■ AIM OF THE TASK ■
Once you find the line with "Return the outline of every instance of the white" in the entries below, return exactly every line from it through the line with "fill-rule: evenodd".

-- Opening Marker --

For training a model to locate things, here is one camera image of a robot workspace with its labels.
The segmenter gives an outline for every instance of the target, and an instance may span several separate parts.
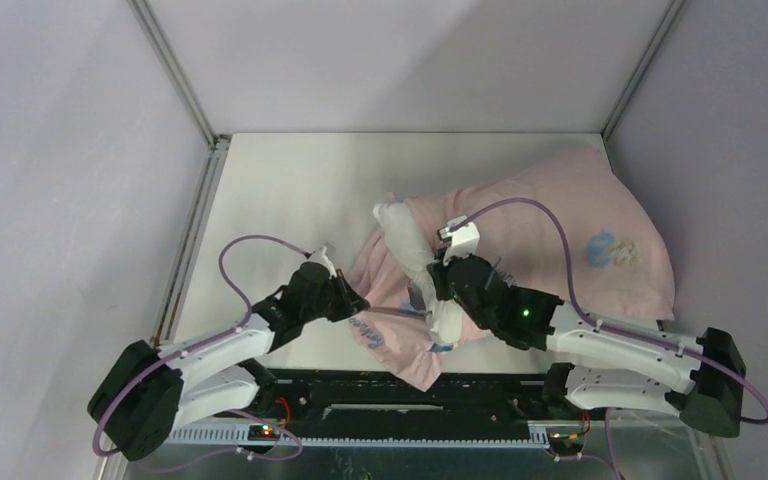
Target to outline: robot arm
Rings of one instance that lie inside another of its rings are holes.
[[[301,335],[319,318],[347,319],[369,308],[328,259],[327,248],[310,255],[278,292],[252,307],[249,321],[189,353],[193,345],[226,331],[209,332],[158,350],[140,341],[120,355],[89,403],[99,422],[113,399],[138,374],[161,358],[180,352],[145,378],[125,397],[105,426],[105,433],[128,460],[139,460],[188,423],[232,409],[272,405],[274,378],[255,358]]]
[[[654,410],[712,435],[738,435],[742,386],[685,354],[710,358],[745,377],[746,367],[728,333],[709,328],[701,338],[668,334],[592,312],[585,322],[569,302],[510,286],[496,275],[489,262],[475,255],[476,226],[458,227],[465,219],[456,218],[438,231],[445,246],[428,265],[438,300],[457,302],[479,328],[515,348],[582,355],[617,366],[554,365],[545,387],[548,402],[581,410]],[[618,329],[633,335],[619,335]],[[678,345],[678,351],[640,339],[654,336]]]

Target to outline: pink cloth
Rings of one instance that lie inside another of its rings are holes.
[[[538,200],[557,215],[569,238],[577,297],[588,310],[643,319],[673,318],[675,285],[664,242],[646,212],[592,148],[563,152],[510,178],[445,195],[404,200],[436,249],[446,221],[510,197]],[[544,213],[528,205],[493,210],[476,225],[477,254],[511,283],[569,298],[563,248]],[[376,307],[419,307],[407,276],[378,229],[349,274],[356,291]],[[489,332],[463,315],[460,344]],[[427,390],[442,371],[442,347],[425,320],[363,312],[350,320],[358,341],[389,371]]]

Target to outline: white bracket
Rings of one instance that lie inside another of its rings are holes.
[[[331,259],[328,258],[328,251],[334,250],[334,247],[331,246],[331,244],[326,243],[325,245],[317,248],[311,255],[310,258],[307,259],[308,262],[318,263],[322,265],[323,267],[328,269],[328,273],[331,274],[332,277],[337,276],[337,268],[334,267],[334,264],[331,262]]]
[[[582,410],[614,407],[679,415],[665,397],[670,387],[630,370],[576,366],[570,370],[566,388],[567,400]]]
[[[437,237],[441,241],[449,242],[446,248],[446,255],[443,257],[443,265],[448,265],[452,258],[465,258],[475,255],[478,241],[481,239],[481,234],[478,233],[478,227],[475,226],[475,223],[470,222],[457,230],[453,230],[456,226],[463,223],[466,218],[465,216],[460,216],[449,220],[445,227],[437,230]]]
[[[216,335],[229,327],[208,332],[200,337],[185,342],[160,347],[160,356],[168,355],[179,350],[186,350],[189,345]],[[260,315],[252,314],[249,322],[243,328],[237,328],[230,336],[218,342],[206,345],[195,352],[187,351],[181,358],[176,358],[168,363],[169,368],[181,370],[181,379],[184,381],[182,398],[199,386],[208,378],[250,358],[265,355],[272,348],[272,340],[275,334],[269,330],[269,324]],[[235,408],[244,408],[246,405],[237,405]]]
[[[181,398],[173,430],[189,423],[236,408],[254,400],[259,387],[243,367],[233,366],[196,385]]]
[[[685,352],[693,350],[701,354],[702,347],[694,337],[663,333],[593,313],[591,318],[597,321],[599,329],[585,323],[569,303],[558,307],[549,324],[555,333],[546,337],[547,349],[590,357],[620,369],[635,371],[678,393],[690,393],[695,385],[690,372],[699,370],[699,360],[688,355],[677,356],[666,348],[608,333],[605,327],[611,325],[650,337],[657,336],[674,345],[684,344]]]

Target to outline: white backdrop
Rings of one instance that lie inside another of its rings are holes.
[[[150,1],[220,133],[598,133],[668,3]]]
[[[84,480],[206,155],[126,2],[0,2],[0,480]]]
[[[670,251],[676,319],[729,331],[768,397],[768,2],[692,2],[612,153]],[[762,416],[744,394],[744,414]],[[727,443],[737,478],[768,478],[768,426]]]

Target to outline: white table surface
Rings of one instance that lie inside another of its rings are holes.
[[[275,235],[305,249],[326,242],[348,271],[376,227],[373,205],[387,192],[424,194],[493,181],[577,145],[604,152],[595,134],[269,133],[233,137],[172,340],[230,325],[244,304],[219,275],[217,258],[232,239]],[[227,256],[229,275],[253,302],[285,284],[302,257],[264,241]],[[495,338],[447,354],[453,372],[535,373],[576,360],[519,351]],[[260,358],[270,367],[384,370],[347,322],[317,320],[302,337]]]

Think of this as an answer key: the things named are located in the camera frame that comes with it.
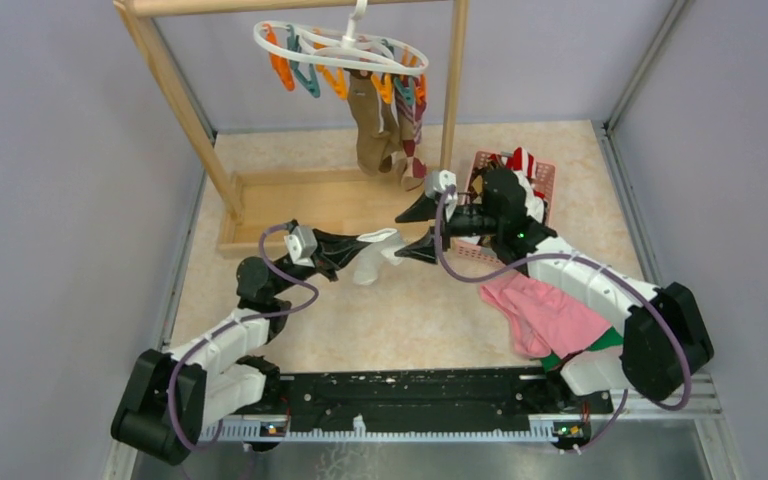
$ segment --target beige floor
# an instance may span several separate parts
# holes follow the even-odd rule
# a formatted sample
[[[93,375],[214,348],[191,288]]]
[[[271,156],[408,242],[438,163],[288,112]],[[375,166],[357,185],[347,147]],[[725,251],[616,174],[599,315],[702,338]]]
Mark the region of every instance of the beige floor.
[[[441,128],[423,131],[420,157],[439,155]],[[351,165],[351,130],[221,135],[216,150],[229,171]],[[523,146],[558,166],[552,227],[584,253],[640,277],[628,230],[590,122],[458,126],[453,166],[463,171],[477,150]],[[234,308],[239,260],[216,253],[222,203],[205,188],[172,345],[212,327]],[[489,267],[453,259],[463,273]],[[522,365],[500,313],[481,302],[477,287],[459,283],[439,267],[406,261],[386,265],[377,283],[328,283],[316,278],[320,300],[290,317],[284,332],[258,353],[283,371],[345,371]],[[294,304],[309,295],[282,295]]]

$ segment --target hanging sock
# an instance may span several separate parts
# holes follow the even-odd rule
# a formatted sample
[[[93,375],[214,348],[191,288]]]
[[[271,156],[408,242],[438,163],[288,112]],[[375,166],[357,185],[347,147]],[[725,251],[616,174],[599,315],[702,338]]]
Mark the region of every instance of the hanging sock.
[[[370,176],[387,172],[392,168],[391,156],[401,150],[398,124],[390,106],[379,98],[369,72],[349,73],[347,101],[358,127],[358,167]]]
[[[399,137],[406,158],[400,162],[399,182],[405,190],[422,185],[428,168],[416,157],[416,146],[422,141],[422,115],[428,103],[416,95],[416,80],[411,77],[396,77],[396,111],[399,117]]]

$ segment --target green cloth
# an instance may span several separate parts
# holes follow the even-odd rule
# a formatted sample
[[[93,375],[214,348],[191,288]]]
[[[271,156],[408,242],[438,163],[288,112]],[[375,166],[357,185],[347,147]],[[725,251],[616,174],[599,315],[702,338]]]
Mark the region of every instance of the green cloth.
[[[607,332],[605,332],[601,337],[593,342],[592,345],[587,347],[587,350],[591,352],[598,352],[599,350],[604,350],[608,347],[616,347],[619,345],[622,345],[622,336],[620,335],[620,332],[614,329],[614,327],[611,327]],[[561,363],[561,357],[555,355],[555,352],[552,352],[552,354],[548,357],[541,358],[540,363],[543,364],[543,370],[548,372]]]

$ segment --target red and white cloth
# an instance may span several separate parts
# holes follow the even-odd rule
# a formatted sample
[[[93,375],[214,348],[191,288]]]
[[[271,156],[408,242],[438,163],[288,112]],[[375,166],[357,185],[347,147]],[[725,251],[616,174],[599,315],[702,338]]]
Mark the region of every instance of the red and white cloth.
[[[417,79],[408,77],[393,76],[394,82],[400,82],[405,88],[411,88],[412,83]],[[402,173],[401,184],[405,190],[412,190],[422,185],[428,168],[425,163],[416,157],[416,147],[422,142],[422,115],[428,108],[428,102],[416,95],[414,90],[413,105],[409,105],[407,99],[401,94],[400,89],[396,90],[396,111],[399,118],[399,130],[402,137],[402,148],[405,151],[404,172]]]
[[[514,171],[520,186],[525,190],[525,207],[528,209],[528,215],[542,222],[546,214],[546,205],[543,203],[546,196],[535,190],[532,184],[534,176],[537,175],[537,161],[534,155],[526,152],[522,147],[517,147],[513,155],[503,157],[503,163],[505,168]]]

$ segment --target teal clip
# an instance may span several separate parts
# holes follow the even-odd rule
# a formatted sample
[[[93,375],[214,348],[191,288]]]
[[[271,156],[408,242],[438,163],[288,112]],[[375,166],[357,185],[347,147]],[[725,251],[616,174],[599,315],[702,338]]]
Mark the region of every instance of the teal clip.
[[[392,45],[390,45],[390,42],[388,42],[386,38],[382,38],[381,43],[383,43],[384,46],[387,47],[387,50],[390,50],[390,53],[392,53],[394,57],[396,56],[396,49],[393,48]]]
[[[390,42],[388,42],[386,38],[382,38],[381,43],[387,48],[387,50],[390,50],[390,53],[393,54],[393,57],[396,56],[396,49],[393,48],[392,45],[390,45]],[[399,77],[405,78],[404,75],[401,75],[401,76],[393,75],[393,86],[396,87],[396,91],[404,99],[405,103],[409,107],[412,107],[416,103],[416,96],[413,93],[414,87],[415,87],[413,77],[408,77],[407,87],[402,85],[402,81],[399,80]]]
[[[301,46],[299,45],[299,36],[296,35],[295,29],[293,29],[292,25],[287,25],[287,29],[290,31],[289,37],[287,37],[287,49],[293,52],[301,52]],[[290,70],[293,71],[293,75],[296,77],[296,80],[299,81],[299,83],[302,84],[302,86],[310,92],[310,94],[313,96],[313,98],[319,98],[319,80],[316,78],[316,68],[313,66],[312,63],[309,63],[307,66],[309,68],[309,75],[310,79],[305,78],[304,74],[299,71],[299,62],[295,62],[293,60],[289,61],[290,63]]]
[[[407,77],[408,86],[405,87],[402,85],[402,79],[404,78],[403,75],[393,75],[393,86],[396,87],[397,94],[401,95],[405,100],[405,103],[409,107],[412,107],[416,103],[416,95],[414,95],[414,92],[416,92],[416,84],[413,81],[413,77]]]

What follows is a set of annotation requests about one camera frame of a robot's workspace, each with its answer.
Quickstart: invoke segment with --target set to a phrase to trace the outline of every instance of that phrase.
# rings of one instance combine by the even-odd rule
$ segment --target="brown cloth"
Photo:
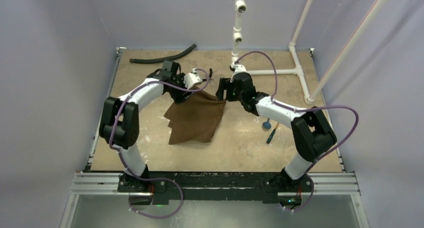
[[[169,145],[187,141],[211,142],[224,114],[226,101],[206,91],[191,95],[180,104],[172,103],[163,115],[172,129]]]

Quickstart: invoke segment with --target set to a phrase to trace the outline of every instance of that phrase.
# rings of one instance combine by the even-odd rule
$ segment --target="black hose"
[[[173,61],[173,60],[177,60],[177,59],[180,59],[182,57],[187,56],[196,47],[197,47],[196,44],[192,44],[189,48],[187,48],[183,52],[176,54],[176,55],[171,55],[171,56],[156,58],[156,59],[129,59],[129,62],[134,63],[134,64],[156,64],[156,63],[162,63],[164,61]]]

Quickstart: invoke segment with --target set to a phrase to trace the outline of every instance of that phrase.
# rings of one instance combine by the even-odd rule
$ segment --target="wooden tabletop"
[[[124,95],[141,84],[146,76],[162,64],[131,64],[129,59],[154,59],[171,56],[179,50],[125,50],[122,54],[111,96]],[[288,51],[267,51],[277,69],[293,69],[295,64]],[[306,83],[313,89],[318,79],[309,52],[298,52]],[[229,64],[231,51],[195,50],[179,59],[182,71],[187,73],[193,68],[213,70],[213,80],[205,89],[215,94],[219,78],[230,77]],[[246,56],[240,63],[247,70],[270,70],[271,64],[260,54]],[[257,91],[272,94],[274,78],[271,75],[254,75],[253,84]],[[281,102],[303,108],[305,104],[299,78],[295,75],[278,75],[278,92],[275,98]],[[267,119],[246,112],[239,102],[227,102],[222,121],[210,143],[188,141],[168,145],[171,129],[169,121],[163,117],[173,103],[169,94],[152,101],[139,115],[140,135],[137,140],[142,158],[151,171],[216,171],[216,172],[279,172],[296,154],[292,131],[280,125],[270,144],[266,140],[271,130],[265,131],[262,123]],[[318,96],[314,106],[322,106]],[[98,139],[92,170],[121,171],[123,166],[115,151],[110,150],[105,140]],[[336,152],[322,159],[312,172],[341,172]]]

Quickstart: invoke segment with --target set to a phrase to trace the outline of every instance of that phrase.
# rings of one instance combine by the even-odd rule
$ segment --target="white pvc pipe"
[[[236,12],[235,13],[234,31],[240,32],[241,30],[242,30],[242,14]]]
[[[274,70],[248,70],[246,71],[250,75],[274,75]],[[277,75],[296,75],[298,71],[296,69],[277,69]]]
[[[235,0],[235,22],[232,31],[233,43],[231,52],[231,61],[235,62],[239,58],[239,44],[242,42],[242,12],[237,11],[237,7],[246,7],[245,0]]]
[[[296,70],[295,74],[299,77],[300,85],[302,86],[302,90],[303,90],[303,97],[306,99],[310,96],[310,94],[309,94],[308,84],[306,84],[306,80],[305,80],[304,69],[302,68],[301,63],[299,62],[299,58],[298,58],[298,54],[296,53],[295,46],[290,44],[288,46],[288,49],[290,50],[291,56],[293,57],[293,61],[295,65],[294,70]]]
[[[310,105],[310,104],[312,104],[312,102],[314,102],[315,98],[321,92],[321,90],[323,89],[324,85],[328,82],[328,80],[333,75],[333,73],[337,70],[337,68],[339,68],[340,64],[345,59],[346,55],[354,47],[354,45],[358,41],[359,37],[361,37],[362,33],[364,33],[365,28],[373,20],[373,18],[379,12],[379,10],[383,6],[383,4],[386,3],[386,1],[387,0],[375,0],[374,4],[372,4],[371,8],[366,13],[365,17],[359,23],[359,26],[353,32],[352,36],[349,38],[349,40],[347,41],[347,43],[341,49],[340,53],[337,55],[337,57],[332,62],[332,64],[328,68],[328,70],[325,72],[324,76],[319,81],[318,85],[313,90],[312,94],[305,100],[307,104]]]
[[[296,27],[296,31],[294,32],[293,38],[291,39],[291,42],[290,42],[290,44],[293,45],[293,46],[296,45],[296,41],[298,40],[298,37],[299,37],[299,34],[301,32],[302,26],[305,23],[306,16],[307,16],[307,14],[309,12],[309,9],[311,8],[312,1],[313,0],[307,0],[306,1],[306,5],[303,8],[302,15],[300,16],[299,23],[297,24],[297,27]]]

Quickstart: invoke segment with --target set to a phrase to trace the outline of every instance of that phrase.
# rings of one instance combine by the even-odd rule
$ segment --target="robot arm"
[[[128,99],[121,112],[122,120],[115,127],[112,145],[121,153],[128,169],[137,176],[142,176],[147,168],[136,143],[140,132],[139,112],[166,92],[170,94],[176,104],[184,102],[193,94],[169,87],[164,83],[186,90],[202,83],[202,79],[196,74],[195,69],[188,74],[181,72],[177,74],[178,70],[181,70],[180,64],[164,61],[162,68],[148,75],[138,88],[118,98],[108,97],[104,102],[99,136],[109,144],[115,117],[122,103]]]
[[[232,67],[231,70],[234,72],[232,77],[219,80],[216,96],[219,100],[223,100],[226,91],[227,101],[239,101],[247,112],[270,118],[292,129],[297,154],[275,180],[278,186],[290,186],[296,183],[305,175],[314,160],[328,151],[337,141],[323,111],[296,112],[305,109],[273,101],[268,94],[256,91],[252,77],[243,65],[235,64]]]

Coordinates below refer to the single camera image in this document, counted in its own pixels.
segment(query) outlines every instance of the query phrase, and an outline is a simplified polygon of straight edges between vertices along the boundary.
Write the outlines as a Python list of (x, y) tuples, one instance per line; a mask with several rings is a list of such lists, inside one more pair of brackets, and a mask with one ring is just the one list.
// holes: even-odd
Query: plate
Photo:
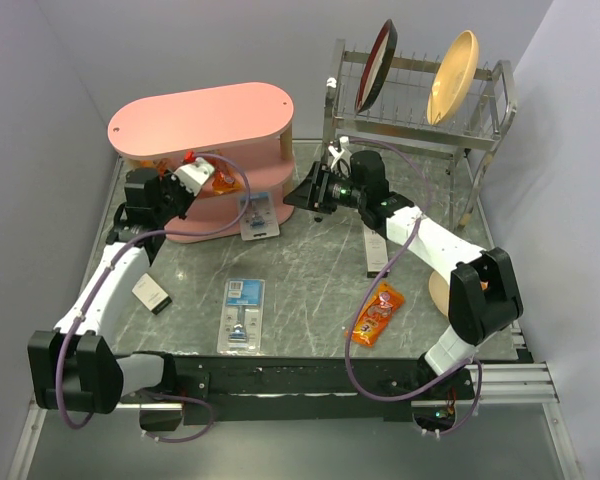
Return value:
[(387, 78), (398, 43), (398, 32), (391, 19), (384, 22), (364, 66), (356, 95), (356, 113), (369, 110), (375, 103)]
[(444, 56), (427, 105), (427, 121), (437, 125), (456, 113), (467, 96), (478, 66), (480, 47), (470, 30), (462, 32)]

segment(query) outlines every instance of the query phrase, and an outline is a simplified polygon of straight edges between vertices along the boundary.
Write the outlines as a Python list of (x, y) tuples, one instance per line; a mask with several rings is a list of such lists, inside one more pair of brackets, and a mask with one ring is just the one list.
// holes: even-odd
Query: blue label
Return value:
[(227, 305), (249, 305), (259, 307), (262, 303), (262, 280), (229, 280)]

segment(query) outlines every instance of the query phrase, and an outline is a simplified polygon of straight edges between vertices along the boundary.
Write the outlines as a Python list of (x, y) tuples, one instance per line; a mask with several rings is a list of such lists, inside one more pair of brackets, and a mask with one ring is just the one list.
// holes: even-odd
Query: round tan object
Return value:
[(429, 277), (429, 295), (431, 300), (436, 304), (438, 310), (442, 312), (445, 317), (449, 317), (449, 285), (442, 275), (435, 270)]
[(480, 47), (471, 30), (465, 30), (453, 42), (431, 87), (427, 120), (437, 125), (451, 118), (466, 97), (478, 66)]

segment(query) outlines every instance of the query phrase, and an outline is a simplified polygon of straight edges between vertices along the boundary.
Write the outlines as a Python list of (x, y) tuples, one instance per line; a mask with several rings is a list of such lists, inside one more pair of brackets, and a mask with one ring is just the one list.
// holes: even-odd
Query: table
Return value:
[[(317, 142), (294, 142), (296, 180), (304, 178), (318, 152)], [(381, 153), (392, 189), (423, 205), (422, 181), (395, 154)], [(434, 192), (428, 214), (442, 223), (449, 208), (446, 162), (415, 160)], [(91, 270), (99, 261), (113, 212), (124, 201), (126, 168), (119, 171)], [(458, 171), (456, 208), (465, 204), (471, 189), (468, 168)], [(362, 222), (356, 212), (343, 208), (320, 223), (314, 217), (312, 212), (296, 210), (281, 225), (279, 237), (262, 241), (243, 242), (232, 236), (188, 245), (165, 242), (149, 273), (170, 294), (173, 304), (155, 316), (133, 298), (116, 325), (114, 350), (215, 354), (225, 282), (242, 277), (266, 282), (262, 355), (341, 357), (344, 327), (371, 282), (366, 278)], [(481, 215), (472, 217), (461, 236), (485, 248), (490, 246)], [(389, 245), (389, 254), (397, 249), (397, 245)], [(400, 259), (387, 280), (405, 296), (405, 305), (376, 345), (356, 345), (354, 356), (417, 358), (437, 341), (448, 320), (429, 296), (430, 273), (430, 267), (413, 254)], [(517, 359), (510, 330), (486, 342), (478, 356)]]

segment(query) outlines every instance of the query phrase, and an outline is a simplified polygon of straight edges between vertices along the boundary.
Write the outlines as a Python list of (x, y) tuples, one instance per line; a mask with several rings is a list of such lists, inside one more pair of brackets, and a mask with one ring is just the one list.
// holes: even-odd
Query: dish rack
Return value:
[[(477, 204), (487, 168), (505, 137), (517, 110), (517, 97), (511, 63), (500, 60), (493, 69), (477, 68), (462, 106), (444, 123), (429, 125), (427, 103), (440, 56), (393, 58), (391, 69), (375, 104), (356, 114), (355, 97), (368, 53), (345, 49), (345, 40), (336, 40), (324, 107), (322, 161), (328, 159), (328, 146), (336, 133), (362, 138), (378, 138), (412, 155), (439, 158), (449, 162), (449, 228), (467, 226)], [(462, 214), (456, 222), (455, 177), (460, 160), (469, 149), (483, 152)]]

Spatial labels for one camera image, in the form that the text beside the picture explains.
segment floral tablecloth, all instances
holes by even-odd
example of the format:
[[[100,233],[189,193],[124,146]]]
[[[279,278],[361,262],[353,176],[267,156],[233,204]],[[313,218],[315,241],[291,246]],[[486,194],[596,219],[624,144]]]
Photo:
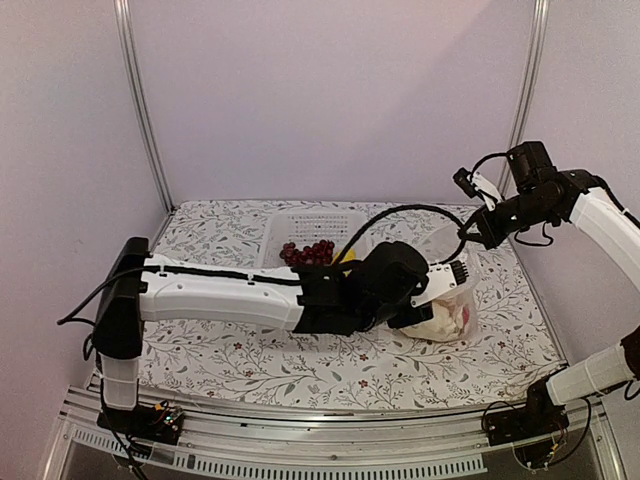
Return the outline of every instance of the floral tablecloth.
[[[355,209],[383,203],[186,202],[156,252],[220,266],[253,267],[269,216],[295,209]],[[472,209],[446,207],[461,217]],[[445,219],[428,212],[387,217],[374,243],[420,245]],[[479,327],[447,344],[386,327],[351,337],[293,335],[249,324],[176,320],[145,325],[141,383],[190,395],[339,409],[425,409],[518,400],[562,363],[508,244],[478,252]]]

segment white container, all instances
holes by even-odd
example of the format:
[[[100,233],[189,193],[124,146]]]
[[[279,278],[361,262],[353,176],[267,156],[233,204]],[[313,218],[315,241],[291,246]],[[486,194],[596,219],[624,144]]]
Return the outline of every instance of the white container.
[[[285,266],[280,258],[282,246],[294,242],[296,247],[313,245],[320,240],[332,241],[336,244],[334,251],[338,253],[351,237],[364,225],[367,217],[361,212],[304,210],[275,213],[267,222],[262,237],[260,253],[256,268],[272,268]],[[363,260],[369,253],[369,242],[365,233],[356,242],[353,250],[356,259]]]

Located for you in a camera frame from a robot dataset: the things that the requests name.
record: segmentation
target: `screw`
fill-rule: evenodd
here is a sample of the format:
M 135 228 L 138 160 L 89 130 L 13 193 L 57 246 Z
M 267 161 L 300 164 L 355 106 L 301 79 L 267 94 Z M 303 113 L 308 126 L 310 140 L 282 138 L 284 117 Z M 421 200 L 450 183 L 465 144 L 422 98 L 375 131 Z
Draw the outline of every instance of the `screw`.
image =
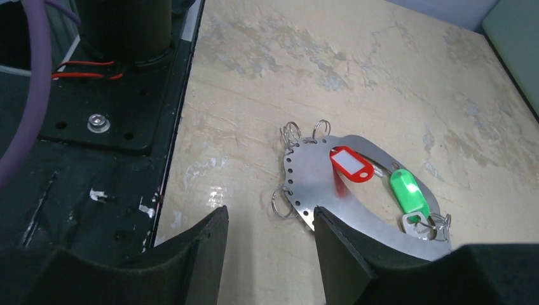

-- Closing Marker --

■ EXERCISE RESULT ■
Return the outline of every instance of the white container.
[[[285,266],[280,258],[282,246],[294,242],[296,247],[313,245],[320,240],[332,241],[336,244],[334,251],[338,253],[351,237],[364,225],[367,217],[361,212],[304,210],[275,213],[267,222],[262,237],[260,253],[256,268],[272,268]],[[363,260],[369,253],[369,242],[365,233],[356,242],[353,250],[356,259]]]

Located for you in a camera frame from a robot dataset: the things that the requests name.
record: segmentation
target: `screw`
fill-rule: evenodd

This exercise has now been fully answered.